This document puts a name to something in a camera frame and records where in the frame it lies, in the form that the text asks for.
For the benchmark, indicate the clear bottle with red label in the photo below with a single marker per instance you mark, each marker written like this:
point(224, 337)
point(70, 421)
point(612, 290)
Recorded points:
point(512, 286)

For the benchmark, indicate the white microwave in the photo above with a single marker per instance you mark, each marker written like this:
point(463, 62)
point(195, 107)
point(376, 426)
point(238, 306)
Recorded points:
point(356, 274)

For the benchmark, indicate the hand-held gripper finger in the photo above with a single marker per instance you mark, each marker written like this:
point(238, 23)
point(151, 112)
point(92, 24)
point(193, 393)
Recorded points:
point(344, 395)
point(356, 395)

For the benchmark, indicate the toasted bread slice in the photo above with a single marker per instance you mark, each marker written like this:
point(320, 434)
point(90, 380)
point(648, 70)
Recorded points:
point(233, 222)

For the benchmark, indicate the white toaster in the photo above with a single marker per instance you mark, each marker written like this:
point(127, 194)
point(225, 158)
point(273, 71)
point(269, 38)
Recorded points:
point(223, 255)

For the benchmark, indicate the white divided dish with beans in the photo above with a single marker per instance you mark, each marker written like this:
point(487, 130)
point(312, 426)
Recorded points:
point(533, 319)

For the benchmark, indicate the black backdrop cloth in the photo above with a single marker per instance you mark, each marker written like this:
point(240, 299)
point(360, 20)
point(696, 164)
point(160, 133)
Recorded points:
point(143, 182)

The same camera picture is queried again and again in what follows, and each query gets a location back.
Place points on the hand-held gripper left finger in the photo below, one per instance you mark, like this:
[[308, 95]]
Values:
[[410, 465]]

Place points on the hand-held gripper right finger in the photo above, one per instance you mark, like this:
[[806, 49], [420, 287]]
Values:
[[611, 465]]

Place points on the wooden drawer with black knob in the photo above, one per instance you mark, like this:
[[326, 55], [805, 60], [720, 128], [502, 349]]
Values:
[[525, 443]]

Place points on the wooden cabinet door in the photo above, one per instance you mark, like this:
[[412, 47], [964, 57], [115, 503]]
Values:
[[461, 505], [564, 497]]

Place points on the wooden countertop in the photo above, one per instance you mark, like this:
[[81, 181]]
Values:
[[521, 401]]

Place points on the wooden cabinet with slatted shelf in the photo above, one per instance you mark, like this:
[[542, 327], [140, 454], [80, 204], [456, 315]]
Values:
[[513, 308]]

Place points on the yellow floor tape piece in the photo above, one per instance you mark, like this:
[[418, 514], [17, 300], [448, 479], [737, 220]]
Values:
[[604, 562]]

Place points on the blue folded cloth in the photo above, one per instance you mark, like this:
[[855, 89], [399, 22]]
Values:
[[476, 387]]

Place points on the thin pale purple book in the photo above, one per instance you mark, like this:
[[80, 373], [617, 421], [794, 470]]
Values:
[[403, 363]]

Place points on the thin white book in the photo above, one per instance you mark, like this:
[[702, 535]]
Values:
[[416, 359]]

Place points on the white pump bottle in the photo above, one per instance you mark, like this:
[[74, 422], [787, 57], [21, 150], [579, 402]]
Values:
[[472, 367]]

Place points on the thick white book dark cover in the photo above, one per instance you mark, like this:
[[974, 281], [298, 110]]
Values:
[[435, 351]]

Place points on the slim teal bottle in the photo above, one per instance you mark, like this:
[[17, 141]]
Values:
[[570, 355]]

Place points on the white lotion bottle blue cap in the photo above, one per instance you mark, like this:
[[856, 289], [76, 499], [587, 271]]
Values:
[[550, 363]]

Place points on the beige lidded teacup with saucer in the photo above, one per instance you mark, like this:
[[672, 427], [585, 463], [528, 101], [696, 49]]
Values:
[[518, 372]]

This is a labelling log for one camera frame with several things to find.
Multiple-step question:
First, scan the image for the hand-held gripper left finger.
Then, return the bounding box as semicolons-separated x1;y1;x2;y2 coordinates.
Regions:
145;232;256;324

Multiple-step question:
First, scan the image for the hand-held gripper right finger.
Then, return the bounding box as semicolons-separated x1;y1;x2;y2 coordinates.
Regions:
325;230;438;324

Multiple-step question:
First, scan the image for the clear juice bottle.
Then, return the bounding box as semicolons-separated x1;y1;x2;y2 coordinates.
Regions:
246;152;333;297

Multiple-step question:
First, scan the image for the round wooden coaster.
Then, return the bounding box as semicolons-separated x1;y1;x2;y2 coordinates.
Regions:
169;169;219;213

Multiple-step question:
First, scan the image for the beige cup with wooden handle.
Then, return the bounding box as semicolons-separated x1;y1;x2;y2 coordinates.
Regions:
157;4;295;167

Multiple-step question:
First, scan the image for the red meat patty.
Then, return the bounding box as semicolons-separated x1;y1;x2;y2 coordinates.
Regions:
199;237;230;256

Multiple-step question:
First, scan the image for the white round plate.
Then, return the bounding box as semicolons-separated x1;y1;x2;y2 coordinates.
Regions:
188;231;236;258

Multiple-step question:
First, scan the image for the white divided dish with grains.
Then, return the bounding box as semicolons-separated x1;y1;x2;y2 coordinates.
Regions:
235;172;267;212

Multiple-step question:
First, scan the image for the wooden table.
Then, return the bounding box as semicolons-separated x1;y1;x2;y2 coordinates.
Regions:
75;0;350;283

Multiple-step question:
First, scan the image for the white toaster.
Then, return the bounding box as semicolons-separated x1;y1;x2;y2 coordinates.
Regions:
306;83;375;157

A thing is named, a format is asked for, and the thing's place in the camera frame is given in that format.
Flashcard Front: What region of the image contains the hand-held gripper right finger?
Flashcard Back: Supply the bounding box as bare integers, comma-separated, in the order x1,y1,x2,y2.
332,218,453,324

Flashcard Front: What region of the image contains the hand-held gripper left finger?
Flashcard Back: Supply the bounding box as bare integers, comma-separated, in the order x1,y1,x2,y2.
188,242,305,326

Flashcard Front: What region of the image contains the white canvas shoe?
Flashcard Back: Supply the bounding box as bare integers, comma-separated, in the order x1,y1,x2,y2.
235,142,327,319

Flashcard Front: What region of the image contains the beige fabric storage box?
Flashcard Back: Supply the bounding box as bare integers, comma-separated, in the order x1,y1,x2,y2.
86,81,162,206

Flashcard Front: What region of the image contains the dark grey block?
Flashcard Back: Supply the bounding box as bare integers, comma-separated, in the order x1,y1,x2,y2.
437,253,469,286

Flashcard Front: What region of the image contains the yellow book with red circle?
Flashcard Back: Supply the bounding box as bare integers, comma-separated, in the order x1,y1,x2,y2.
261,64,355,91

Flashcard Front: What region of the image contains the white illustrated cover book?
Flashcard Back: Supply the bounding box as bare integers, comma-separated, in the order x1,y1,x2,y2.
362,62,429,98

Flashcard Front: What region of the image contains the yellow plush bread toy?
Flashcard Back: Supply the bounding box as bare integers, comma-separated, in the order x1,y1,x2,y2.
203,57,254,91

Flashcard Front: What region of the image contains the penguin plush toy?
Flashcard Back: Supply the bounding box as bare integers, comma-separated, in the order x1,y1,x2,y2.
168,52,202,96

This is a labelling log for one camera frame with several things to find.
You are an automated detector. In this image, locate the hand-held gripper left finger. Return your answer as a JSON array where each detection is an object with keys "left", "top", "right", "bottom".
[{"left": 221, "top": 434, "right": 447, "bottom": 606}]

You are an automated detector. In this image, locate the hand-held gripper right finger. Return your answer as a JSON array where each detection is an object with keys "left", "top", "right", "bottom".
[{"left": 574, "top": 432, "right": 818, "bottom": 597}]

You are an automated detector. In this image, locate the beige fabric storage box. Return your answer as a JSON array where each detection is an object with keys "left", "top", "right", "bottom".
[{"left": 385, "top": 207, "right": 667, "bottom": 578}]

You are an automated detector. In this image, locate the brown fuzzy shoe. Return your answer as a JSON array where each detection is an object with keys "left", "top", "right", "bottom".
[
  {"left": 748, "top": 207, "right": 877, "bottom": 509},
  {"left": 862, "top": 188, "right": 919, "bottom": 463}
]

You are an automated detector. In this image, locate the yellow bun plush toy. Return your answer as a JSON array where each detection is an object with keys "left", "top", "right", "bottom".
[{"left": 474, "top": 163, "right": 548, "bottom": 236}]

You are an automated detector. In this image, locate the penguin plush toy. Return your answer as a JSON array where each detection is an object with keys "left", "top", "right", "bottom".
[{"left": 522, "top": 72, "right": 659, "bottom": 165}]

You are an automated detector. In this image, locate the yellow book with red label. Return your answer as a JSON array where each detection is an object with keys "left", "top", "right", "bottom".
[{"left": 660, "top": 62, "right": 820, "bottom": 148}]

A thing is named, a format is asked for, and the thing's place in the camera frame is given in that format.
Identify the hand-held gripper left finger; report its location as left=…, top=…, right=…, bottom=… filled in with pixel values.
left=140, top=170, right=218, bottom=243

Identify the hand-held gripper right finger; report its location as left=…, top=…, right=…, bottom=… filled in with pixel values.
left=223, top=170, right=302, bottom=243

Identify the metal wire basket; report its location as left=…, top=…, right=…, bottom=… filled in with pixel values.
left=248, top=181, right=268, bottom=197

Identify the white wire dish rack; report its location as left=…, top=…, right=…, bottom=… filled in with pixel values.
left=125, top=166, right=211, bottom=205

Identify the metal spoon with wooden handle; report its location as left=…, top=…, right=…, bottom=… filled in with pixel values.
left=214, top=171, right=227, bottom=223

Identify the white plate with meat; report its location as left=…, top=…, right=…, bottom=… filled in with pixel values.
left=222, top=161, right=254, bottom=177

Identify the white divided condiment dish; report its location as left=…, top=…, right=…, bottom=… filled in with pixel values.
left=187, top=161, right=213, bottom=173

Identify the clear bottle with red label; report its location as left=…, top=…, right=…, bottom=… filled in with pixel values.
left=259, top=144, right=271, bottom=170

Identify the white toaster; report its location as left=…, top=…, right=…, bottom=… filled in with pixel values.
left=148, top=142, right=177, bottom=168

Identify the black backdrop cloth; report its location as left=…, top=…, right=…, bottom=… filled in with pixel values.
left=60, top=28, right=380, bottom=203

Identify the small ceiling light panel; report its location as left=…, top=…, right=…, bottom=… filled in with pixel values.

++++++++++++++++++++

* Task prompt *
Exact duplication is required for the lines above, from the line that contains "Place points on the thin white" to the line that contains "Place points on the thick", inclusive; omit all others.

* Response to the exercise *
Place points on the thin white book in the photo above, one per instance you mark, like this:
[[702, 535]]
Values:
[[416, 359]]

Place points on the white pump bottle in the photo above, one per instance you mark, like this:
[[74, 422], [787, 57], [21, 150], [579, 402]]
Values:
[[472, 367]]

Place points on the thick white book dark cover in the photo above, one per instance you mark, like this:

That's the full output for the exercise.